韩书臣脖子上还挂着听诊器,示意瑶宇庭坐下,随即低着头开始写单子:“医援前我跟你说的话都不记得了。”
瑶宇庭“啊”了声坐下,最近事多,左想右想没数出哪件事是韩书臣交代了他没办妥的,于是更茫然了。
韩书臣写完单子抬头:“还没想起来?”
瑶宇庭摇摇头。
韩书臣叹了口气,把手里单子拿给瑶宇庭:“村里的体检做的差不多了,四哥是不是该考虑考虑自己了?”
“哎我去!”瑶宇庭拍了下脑门,“我真忘了!”
他是真不记得这事儿,原本就忙,忙到最后只顾着别人压根没想起自己还没做。
“明天就要撤点了,我估计你也没空,趁现在还有点时间,先去把常规体检做了,最后来找我,明早再去抽个血就行了。”韩书臣盖上笔帽,顿了顿,说道,“算了,抽血后面有空再补,你先去做检查吧。”
瑶宇庭很听医生的话,拿着单子就去检查了,这会儿人都散了,检查做得很快,十几分钟就做得七七八八。等瑶宇庭再回头去找韩书臣的时候,位子上已经没人了,他给韩书臣打电话,问他在哪。
韩书臣让他直接上心外科。
整栋门诊就心外科还亮着灯,瑶宇庭走进去,韩书臣正戴着口罩弯腰调试一台新到的设备。
“今天才装好的机器,让你尝个鲜。”
韩书臣让瑶宇庭脱掉上衣躺到检查床上,然后把两个接着线的贴片贴在瑶宇庭胸口的位置,然后坐会机器前盯着屏幕。
“先休息五分钟。”
瑶宇庭刚爬楼上来,心率不算平稳,他点点头,盯着头顶的白炽灯放空大脑。
韩书臣看了他一眼,伸手拍了下墙上的开关,诊室暗了下来。
没人说话,晚上的门诊楼安静的能听见海潮声。
韩书臣翻了会手机,时间差不多了才把视线转到屏幕,屏幕上的波线规律地起伏着,一份根据病人心率同步生成的检测报告实时打在屏幕右上角。
韩书臣没看,滚动鼠标往下走,瑶宇庭其他项目的初步检查结果已经传过来了,他逐条过了目,然后把画面切回去。
“最近几点睡的?”韩书臣问道。
瑶宇庭关着灯躺那儿有点犯困了,韩书臣跟他说话又清醒过来,支吾一声,说:“十二点往后吧。”
“心率有点快了。
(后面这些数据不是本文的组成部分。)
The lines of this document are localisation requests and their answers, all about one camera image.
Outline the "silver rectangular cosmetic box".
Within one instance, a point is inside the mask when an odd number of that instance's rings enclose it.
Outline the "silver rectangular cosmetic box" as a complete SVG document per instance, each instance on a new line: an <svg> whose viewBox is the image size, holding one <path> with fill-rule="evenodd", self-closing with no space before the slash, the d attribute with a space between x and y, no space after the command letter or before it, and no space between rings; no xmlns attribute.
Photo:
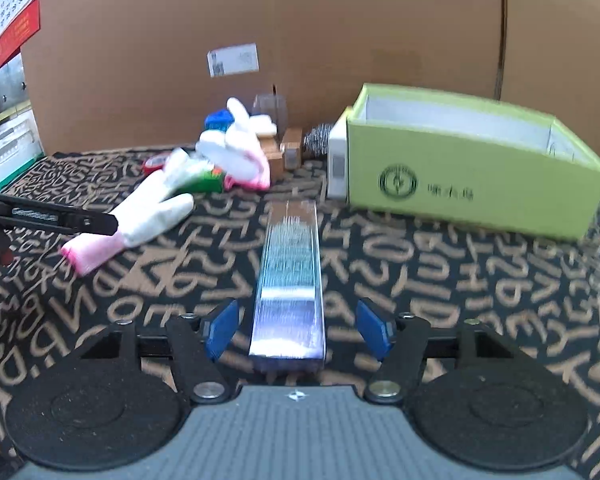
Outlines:
<svg viewBox="0 0 600 480"><path fill-rule="evenodd" d="M262 373L315 372L325 363L320 237L313 200L271 204L249 356Z"/></svg>

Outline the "white pink glove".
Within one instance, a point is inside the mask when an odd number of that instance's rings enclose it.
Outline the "white pink glove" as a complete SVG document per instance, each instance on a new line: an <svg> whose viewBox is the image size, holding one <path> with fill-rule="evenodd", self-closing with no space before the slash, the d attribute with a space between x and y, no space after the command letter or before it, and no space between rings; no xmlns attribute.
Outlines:
<svg viewBox="0 0 600 480"><path fill-rule="evenodd" d="M233 184L255 191L271 185L271 169L259 136L275 136L277 126L268 115L250 115L236 98L226 101L233 122L226 131L204 130L196 142L196 152L219 167Z"/></svg>
<svg viewBox="0 0 600 480"><path fill-rule="evenodd" d="M118 220L114 235L80 234L61 247L60 253L79 275L96 270L120 252L147 242L174 228L194 209L189 193L175 194L193 177L189 154L176 148L162 169L147 176L111 214Z"/></svg>

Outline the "white storage shelf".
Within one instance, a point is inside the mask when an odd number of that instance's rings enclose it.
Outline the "white storage shelf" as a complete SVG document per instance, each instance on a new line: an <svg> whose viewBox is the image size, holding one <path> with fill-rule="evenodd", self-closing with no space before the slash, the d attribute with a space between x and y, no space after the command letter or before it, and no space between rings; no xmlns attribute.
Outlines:
<svg viewBox="0 0 600 480"><path fill-rule="evenodd" d="M0 114L0 191L44 156L29 101Z"/></svg>

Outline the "patterned black tan cloth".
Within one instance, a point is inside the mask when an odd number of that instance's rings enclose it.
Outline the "patterned black tan cloth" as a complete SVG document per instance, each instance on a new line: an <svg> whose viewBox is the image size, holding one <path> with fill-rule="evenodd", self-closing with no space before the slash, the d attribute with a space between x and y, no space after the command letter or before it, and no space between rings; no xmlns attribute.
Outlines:
<svg viewBox="0 0 600 480"><path fill-rule="evenodd" d="M64 238L12 231L14 262L0 281L0 445L18 387L117 321L158 328L256 291L268 207L307 198L317 206L326 314L325 385L362 386L376 370L354 328L367 298L436 327L475 318L512 338L576 388L590 431L574 466L600 479L600 210L575 243L351 210L331 202L319 162L265 194L198 196L193 214L150 243L87 276L61 257Z"/></svg>

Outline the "red tape roll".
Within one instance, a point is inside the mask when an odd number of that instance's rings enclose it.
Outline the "red tape roll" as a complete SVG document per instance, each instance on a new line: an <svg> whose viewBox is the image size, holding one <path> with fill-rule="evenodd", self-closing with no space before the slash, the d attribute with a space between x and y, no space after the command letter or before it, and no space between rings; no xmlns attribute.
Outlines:
<svg viewBox="0 0 600 480"><path fill-rule="evenodd" d="M142 165L143 174L149 176L155 171L161 170L164 164L168 160L170 152L162 152L159 154L151 155L148 159L145 159Z"/></svg>

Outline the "white yellow carton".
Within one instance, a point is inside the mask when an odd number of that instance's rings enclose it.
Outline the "white yellow carton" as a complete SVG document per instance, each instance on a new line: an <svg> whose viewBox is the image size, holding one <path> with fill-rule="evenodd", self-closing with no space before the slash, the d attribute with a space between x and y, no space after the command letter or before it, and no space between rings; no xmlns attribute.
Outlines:
<svg viewBox="0 0 600 480"><path fill-rule="evenodd" d="M348 196L348 129L352 108L347 107L330 129L327 140L327 197L346 200Z"/></svg>

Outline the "green snack packet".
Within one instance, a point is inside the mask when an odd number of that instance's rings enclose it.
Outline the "green snack packet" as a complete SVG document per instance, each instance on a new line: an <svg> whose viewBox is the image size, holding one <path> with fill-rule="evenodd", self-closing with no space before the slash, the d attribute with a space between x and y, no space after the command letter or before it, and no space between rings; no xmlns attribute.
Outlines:
<svg viewBox="0 0 600 480"><path fill-rule="evenodd" d="M225 191L225 174L218 168L201 171L185 182L178 190L189 194L223 193Z"/></svg>

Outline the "large brown cardboard box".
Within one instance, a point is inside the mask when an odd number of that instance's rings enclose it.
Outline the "large brown cardboard box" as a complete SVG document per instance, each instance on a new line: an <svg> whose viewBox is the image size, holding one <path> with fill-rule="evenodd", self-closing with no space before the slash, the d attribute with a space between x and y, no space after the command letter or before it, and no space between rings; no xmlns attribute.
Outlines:
<svg viewBox="0 0 600 480"><path fill-rule="evenodd" d="M41 0L22 58L46 151L196 138L230 96L335 120L363 84L500 99L561 119L600 155L600 0ZM212 78L209 51L260 70Z"/></svg>

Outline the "green cardboard box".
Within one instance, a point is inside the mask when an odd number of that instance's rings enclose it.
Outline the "green cardboard box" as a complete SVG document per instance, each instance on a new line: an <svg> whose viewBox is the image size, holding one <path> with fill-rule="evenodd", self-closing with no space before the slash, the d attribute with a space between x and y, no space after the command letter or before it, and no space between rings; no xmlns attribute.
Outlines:
<svg viewBox="0 0 600 480"><path fill-rule="evenodd" d="M355 207L577 240L600 204L600 158L552 115L364 84L346 124Z"/></svg>

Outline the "blue cube box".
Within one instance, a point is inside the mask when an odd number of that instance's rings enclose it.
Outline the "blue cube box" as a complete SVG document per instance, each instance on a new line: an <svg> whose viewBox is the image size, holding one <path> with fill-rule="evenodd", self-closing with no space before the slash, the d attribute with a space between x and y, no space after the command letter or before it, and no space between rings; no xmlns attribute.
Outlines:
<svg viewBox="0 0 600 480"><path fill-rule="evenodd" d="M225 132L234 122L232 113L227 108L221 108L209 114L204 120L204 130L219 130Z"/></svg>

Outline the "steel wool scrubber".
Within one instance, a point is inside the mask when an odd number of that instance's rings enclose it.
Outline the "steel wool scrubber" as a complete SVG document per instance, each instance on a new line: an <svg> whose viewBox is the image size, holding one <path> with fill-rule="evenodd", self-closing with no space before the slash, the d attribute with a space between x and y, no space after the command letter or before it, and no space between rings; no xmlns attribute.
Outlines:
<svg viewBox="0 0 600 480"><path fill-rule="evenodd" d="M302 155L304 159L325 159L328 154L329 133L334 124L319 124L303 136Z"/></svg>

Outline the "white shipping label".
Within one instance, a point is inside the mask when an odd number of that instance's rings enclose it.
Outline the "white shipping label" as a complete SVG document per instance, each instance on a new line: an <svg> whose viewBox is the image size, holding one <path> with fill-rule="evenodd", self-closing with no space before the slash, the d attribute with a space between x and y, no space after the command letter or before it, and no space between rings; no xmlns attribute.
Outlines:
<svg viewBox="0 0 600 480"><path fill-rule="evenodd" d="M241 44L209 51L207 62L212 78L257 73L260 70L256 44Z"/></svg>
”韩书臣说着,还是走到瑶宇庭身边,用最原始的听诊器听他的心音。
听诊器在吹着冷气的空调房里吹的有些凉,乍一贴在皮肤上,冷的人一颤。
韩书臣把听诊器严严实实按在瑶宇庭心脏偏下的位置,温热的手指关节磨蹭着瑶宇庭的皮肤,这和上次穿着衣服听心音很不一样,不一样到瑶宇庭瞬间困意全消,眼睛四处乱看不知该落在何处。
听诊器一点点挪着位置,金属生了热,擦碰到瑶宇庭胸口的疤痕时,韩书臣顿了一下。
在医学院时,韩书臣拿过医学生缝合比赛的冠军,当年他对瑶宇庭动过刀,开过胸、缝过伤,拆线的时候,韩书臣还细看过瑶宇庭的伤口,当时伤痕平整,只是颜色鲜红,不想几年过去疤痕增生,竟然硬生生在胸口横亘出一道虬结的瘢痕。
瑶宇庭喉结上下滚动,觉察到韩书臣的视线更让他不太自在。
当初赤/身/裸/体被韩书臣当猪肉一样剖开的时候没感觉,此刻躺在这竟有一种被凝视的羞耻感。
瑶宇庭手心发烫,乱晃的视线不经意扫过韩书臣的脸,发现他也在看着自己,于是心脏再一次不受控制地在胸腔乱蹦。
听诊器还搭在心口,鼓动的心跳毫无掩饰地传导到韩书臣的耳朵里。
瑶宇庭躺不下去了,双手一撑坐起来:“检查完了吧……”
心外科诊室的门不知道什么时候悄无声息地打开了。
瑶宇庭对着门口,一眼看见一个全身黑衣的长发女人站在外面,她朝瑶宇庭笑了笑,瑶宇庭后背发凉,一句“你哪位”还没问出口,女人已经朝诊室走了过来。
瑶宇庭眼睛晃了一下,电脑屏幕的白光将女人手里的匕首照得刺目。
“韩书臣。”女人举起手,匕首直直朝着韩书臣的后背,“我终于找到你了。”
瑶宇庭血都凉了,在还没反应过来发生什么事的情况下,一把按下韩书臣的身体,徒手接住了女人刺下来的匕首。